## Task to carry out
Everything below from the line with "Ground white cartoon" to the last line, both included, is to be written out exactly, with nothing added.

## Excerpted data
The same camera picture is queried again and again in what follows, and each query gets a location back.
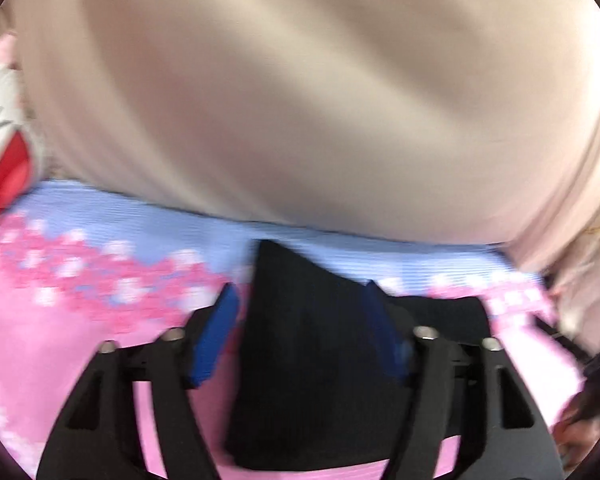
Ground pink floral bed sheet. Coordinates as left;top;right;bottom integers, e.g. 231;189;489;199
0;35;586;480

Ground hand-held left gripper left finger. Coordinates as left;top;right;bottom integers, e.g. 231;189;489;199
36;283;241;480

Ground black pants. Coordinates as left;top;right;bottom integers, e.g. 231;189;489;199
223;239;493;472

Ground beige curtain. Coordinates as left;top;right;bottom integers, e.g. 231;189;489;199
0;0;600;281

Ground pale pink crumpled cloth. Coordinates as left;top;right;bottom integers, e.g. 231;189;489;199
545;175;600;361

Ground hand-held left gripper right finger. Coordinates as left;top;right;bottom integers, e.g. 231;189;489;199
362;280;565;480

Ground white cartoon cat pillow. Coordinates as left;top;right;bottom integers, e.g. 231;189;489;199
0;62;48;221

## Answer to the problem
Ground white cartoon cat pillow. Coordinates as left;top;right;bottom integers, e.g. 231;189;489;199
0;62;48;221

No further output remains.